13 October 2013

MINDSET

The Foothills 50k Frenzy took place Sat, Oct 5. It's been a week, and I finally feel like I can start to put the experience into words. This event was both exactly and nothing like any event I have done before. On one level, it's very simple. Do the work, day in and day out, then show up and run. On another level, it was very profound to experience the culmination of months, even years, of training.

It's sometimes difficult to pin down a watershed moment. I can't quite recall precisely when or how I learned that there were folks who ran farther than a Marathon (26.2 miles, or 42.2 kilometers). Within a few weeks last summer, I heard about Dean Karnazes and his running exploits for the first time, and learned that my buddy Rich had signed up for a 50 kilometer (31 mile) run called the "Vaquero Loco" (aka "Crazy Cowboy")!  All I know is that instead of instantly thinking, "That's insane!" I thought, "I gotta try that!"



What's funny is I didn't say what I have heard from oh-so-many others when talking about running long distance, "Oh, I could never do that!"  I just assumed that I could, if I wanted to and trained up for it. The last few years have been something of a big science experiment with me as the guinea pig. After running my first 10K (6.2 mile) event for the first time in 20 years, I set my sights on a half-marathon (13.1 miles).  Once I proved I could do that, I set my sights on a Marathon. (The story of how I skipped right past the Marathon to a 50K is in the post from April.) Then Ultra-marathons!

Deciding to do a thing and actually doing it are very different animals. I haven't had a lot of success in that arena in my life; I seem to lack that "stick-to-it-ness" that some people have. Certain things in life have come easily for me, and as to the rest I just couldn't be bothered. That hasn't exactly served me very well in life, as I don't have a lot of practice meeting challenges.  But there's something about running that changes all that. I am not sure why I have been able to stick with a training routine for months and months, preparing for the next run. It's a lot of "bother"! Is it that there is enough instant gratification to keep me going?

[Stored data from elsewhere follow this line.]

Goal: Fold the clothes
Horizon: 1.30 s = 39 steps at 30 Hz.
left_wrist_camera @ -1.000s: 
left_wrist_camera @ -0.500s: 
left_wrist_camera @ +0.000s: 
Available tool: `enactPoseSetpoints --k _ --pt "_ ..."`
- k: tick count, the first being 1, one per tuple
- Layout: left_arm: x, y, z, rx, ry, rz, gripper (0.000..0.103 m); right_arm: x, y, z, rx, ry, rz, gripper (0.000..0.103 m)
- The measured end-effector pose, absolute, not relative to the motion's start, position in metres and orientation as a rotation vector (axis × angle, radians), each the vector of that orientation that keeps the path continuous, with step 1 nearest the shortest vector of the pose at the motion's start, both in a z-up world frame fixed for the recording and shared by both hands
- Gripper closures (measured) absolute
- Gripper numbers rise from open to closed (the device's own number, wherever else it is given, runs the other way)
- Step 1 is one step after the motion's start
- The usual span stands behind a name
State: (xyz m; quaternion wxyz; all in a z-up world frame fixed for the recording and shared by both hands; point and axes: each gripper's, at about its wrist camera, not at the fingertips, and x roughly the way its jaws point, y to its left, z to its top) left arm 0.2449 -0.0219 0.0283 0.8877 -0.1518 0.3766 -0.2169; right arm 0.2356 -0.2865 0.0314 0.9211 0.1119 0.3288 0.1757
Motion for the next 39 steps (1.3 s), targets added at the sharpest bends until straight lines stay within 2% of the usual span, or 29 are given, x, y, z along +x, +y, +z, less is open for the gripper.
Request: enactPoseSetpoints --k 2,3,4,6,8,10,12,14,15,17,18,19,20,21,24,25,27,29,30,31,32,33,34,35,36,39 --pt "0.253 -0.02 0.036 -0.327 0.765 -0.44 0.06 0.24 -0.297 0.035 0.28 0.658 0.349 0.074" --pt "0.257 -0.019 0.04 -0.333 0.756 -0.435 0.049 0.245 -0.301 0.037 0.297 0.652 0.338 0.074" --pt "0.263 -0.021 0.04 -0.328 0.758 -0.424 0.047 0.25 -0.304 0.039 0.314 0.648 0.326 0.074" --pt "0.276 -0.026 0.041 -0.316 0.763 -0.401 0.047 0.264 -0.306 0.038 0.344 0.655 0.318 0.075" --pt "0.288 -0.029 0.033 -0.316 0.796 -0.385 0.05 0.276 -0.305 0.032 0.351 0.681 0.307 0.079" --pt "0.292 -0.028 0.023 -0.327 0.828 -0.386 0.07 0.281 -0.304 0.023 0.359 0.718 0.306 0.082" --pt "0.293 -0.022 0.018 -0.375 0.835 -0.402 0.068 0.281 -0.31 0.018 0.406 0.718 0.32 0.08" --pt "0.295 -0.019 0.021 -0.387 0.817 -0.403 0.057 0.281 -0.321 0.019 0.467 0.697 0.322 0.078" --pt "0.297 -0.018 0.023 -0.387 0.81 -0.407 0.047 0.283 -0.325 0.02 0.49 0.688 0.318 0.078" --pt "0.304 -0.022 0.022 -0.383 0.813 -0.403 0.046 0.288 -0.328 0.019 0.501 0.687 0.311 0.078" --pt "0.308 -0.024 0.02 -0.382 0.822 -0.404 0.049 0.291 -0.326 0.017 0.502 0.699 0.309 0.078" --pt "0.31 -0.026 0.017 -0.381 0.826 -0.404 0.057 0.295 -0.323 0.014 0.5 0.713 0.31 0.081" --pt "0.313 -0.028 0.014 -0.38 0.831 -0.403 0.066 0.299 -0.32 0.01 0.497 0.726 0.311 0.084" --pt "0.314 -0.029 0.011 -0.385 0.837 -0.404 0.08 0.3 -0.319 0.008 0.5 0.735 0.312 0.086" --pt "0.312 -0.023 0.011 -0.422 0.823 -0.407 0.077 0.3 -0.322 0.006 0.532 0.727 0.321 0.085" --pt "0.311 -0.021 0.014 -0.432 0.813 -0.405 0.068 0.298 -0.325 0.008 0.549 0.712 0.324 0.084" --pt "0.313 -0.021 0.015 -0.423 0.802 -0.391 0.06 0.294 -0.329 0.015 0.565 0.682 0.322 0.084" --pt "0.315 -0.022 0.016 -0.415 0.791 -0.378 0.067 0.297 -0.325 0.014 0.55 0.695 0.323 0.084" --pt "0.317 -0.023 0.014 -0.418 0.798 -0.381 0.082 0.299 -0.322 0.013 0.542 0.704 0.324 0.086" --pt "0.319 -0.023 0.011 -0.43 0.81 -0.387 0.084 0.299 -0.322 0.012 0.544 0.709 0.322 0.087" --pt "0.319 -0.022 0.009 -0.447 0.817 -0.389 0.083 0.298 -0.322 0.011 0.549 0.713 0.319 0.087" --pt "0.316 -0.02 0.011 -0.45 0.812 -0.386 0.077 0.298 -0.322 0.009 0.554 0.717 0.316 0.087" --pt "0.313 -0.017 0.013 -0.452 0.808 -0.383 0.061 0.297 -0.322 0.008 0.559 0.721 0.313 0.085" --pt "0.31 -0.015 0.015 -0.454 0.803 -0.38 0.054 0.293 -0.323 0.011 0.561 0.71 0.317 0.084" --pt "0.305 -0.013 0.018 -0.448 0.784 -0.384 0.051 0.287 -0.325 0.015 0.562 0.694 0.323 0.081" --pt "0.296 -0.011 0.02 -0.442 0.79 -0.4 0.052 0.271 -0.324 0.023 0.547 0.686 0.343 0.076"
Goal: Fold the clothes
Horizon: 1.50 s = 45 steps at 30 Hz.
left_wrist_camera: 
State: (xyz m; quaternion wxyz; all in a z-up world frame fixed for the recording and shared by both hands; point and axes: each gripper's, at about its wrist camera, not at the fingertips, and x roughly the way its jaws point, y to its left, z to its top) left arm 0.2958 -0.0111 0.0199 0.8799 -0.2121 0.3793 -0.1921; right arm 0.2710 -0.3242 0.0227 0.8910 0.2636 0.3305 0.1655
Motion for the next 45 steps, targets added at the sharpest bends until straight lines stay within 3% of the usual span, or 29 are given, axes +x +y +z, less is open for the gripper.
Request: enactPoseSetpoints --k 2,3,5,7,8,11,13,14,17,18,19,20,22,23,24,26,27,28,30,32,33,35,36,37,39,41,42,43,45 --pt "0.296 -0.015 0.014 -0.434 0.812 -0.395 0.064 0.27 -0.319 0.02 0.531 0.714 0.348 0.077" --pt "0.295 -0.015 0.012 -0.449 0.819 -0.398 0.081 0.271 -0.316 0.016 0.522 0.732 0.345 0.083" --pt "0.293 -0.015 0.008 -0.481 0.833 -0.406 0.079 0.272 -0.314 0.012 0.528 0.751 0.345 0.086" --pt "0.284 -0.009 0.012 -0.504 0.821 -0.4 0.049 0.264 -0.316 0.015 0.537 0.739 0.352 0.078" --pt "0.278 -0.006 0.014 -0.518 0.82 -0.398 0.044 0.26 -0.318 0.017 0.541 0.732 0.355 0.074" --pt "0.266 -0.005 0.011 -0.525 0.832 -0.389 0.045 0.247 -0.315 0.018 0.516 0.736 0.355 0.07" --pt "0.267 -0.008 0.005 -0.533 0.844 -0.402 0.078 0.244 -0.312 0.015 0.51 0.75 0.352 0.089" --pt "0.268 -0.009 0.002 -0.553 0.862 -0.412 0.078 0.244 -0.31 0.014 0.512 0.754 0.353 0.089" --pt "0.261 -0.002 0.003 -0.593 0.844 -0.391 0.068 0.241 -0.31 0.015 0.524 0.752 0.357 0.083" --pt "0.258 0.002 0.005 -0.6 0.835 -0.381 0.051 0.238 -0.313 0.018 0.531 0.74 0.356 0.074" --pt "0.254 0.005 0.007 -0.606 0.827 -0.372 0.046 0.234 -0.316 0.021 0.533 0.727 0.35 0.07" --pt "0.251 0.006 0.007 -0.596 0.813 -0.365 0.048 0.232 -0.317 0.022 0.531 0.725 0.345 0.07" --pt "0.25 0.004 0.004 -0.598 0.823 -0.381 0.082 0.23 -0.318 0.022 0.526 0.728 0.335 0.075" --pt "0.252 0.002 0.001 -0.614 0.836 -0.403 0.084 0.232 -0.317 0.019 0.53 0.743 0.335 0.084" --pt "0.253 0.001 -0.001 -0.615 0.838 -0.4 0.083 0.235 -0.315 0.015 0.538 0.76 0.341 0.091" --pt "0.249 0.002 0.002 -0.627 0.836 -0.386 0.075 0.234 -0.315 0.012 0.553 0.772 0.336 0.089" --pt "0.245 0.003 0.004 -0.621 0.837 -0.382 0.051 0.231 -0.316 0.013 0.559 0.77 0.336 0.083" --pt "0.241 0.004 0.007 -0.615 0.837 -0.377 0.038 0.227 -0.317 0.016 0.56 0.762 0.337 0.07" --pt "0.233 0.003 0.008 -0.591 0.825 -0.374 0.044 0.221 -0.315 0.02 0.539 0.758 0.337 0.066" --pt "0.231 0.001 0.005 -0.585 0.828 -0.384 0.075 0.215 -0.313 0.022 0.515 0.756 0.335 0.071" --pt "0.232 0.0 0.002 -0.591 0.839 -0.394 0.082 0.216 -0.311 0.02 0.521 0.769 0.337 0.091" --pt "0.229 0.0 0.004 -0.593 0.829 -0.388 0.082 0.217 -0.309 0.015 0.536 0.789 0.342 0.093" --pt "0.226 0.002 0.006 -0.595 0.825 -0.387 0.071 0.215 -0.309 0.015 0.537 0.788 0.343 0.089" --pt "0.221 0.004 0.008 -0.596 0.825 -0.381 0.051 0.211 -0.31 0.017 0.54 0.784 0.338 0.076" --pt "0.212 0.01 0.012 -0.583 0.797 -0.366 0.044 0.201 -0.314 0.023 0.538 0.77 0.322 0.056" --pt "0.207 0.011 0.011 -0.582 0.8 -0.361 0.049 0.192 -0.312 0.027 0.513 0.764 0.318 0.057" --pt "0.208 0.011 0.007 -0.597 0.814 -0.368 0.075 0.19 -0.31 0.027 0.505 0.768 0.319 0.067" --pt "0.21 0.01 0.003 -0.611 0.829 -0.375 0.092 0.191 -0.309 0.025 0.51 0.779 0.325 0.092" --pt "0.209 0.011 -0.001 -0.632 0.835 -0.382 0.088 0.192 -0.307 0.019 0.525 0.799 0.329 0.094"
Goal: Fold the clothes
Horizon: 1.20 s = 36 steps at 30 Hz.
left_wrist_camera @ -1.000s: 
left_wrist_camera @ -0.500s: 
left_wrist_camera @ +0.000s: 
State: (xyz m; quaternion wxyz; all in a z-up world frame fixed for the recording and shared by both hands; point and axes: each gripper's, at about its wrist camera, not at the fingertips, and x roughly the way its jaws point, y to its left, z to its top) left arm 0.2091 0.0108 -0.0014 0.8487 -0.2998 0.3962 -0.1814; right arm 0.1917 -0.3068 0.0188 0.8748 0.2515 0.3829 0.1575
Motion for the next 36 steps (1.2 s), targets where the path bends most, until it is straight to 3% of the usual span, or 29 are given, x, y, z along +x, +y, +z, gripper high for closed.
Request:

As much as I enjoy -- thrive! -- with long-distance running in my life, I still feel very odd talking about it to most people because it is so odd to most people. Recently the topic came up with a client at work, and I mentioned that I had gone for a "short run" that morning before coming in, "Just an hour." She exclaimed, "You ran for a whole hour?!"  Her response reminded me how uncommon that is.  And that was a "short" mid-week run! My weekly long run easily goes for 2, 3, sometimes 4+ hours.

I live at the edge of the suburbs and a rural area with many real, actual, working family farms. My runs take me along the roads around these farms and I see folks out there working hard, busting their buns to make an honest living.  Plowing, tilling, planting, harvesting fields. Tending to cattle and other livestock. Dredging the irrigation ditches. I feel an overwhelming sense of how lucky I am, how blessed, how RICH! that I have time and energy to literally burn on long, lonely, meditative runs simply for pleasure. For an alternative to my cerebral day jobs. For a hobby.

I think about that a lot. What exactly am I accomplishing here with this activity?  I'm not producing anything. At the end of a run, what do I have to show for it? The farmer has grain or beef. The artist has a painting or sculpture. The musician, a composition. Running is like dishu, Chinese water calligraphy. As soon as the task is done, it is gone. Yet, in spite of my guilt I find my bliss on these long runs. I am so lucky, so blessed, so rich! to be able to enjoy a pursuit just for the pure self-fulfillment of it; to have an existence right at the peak of  Maslow's Hierarchy of Needs.  The self-actualization of setting a goal, working towards it step-by-step, daily, slowly, until that goal is met.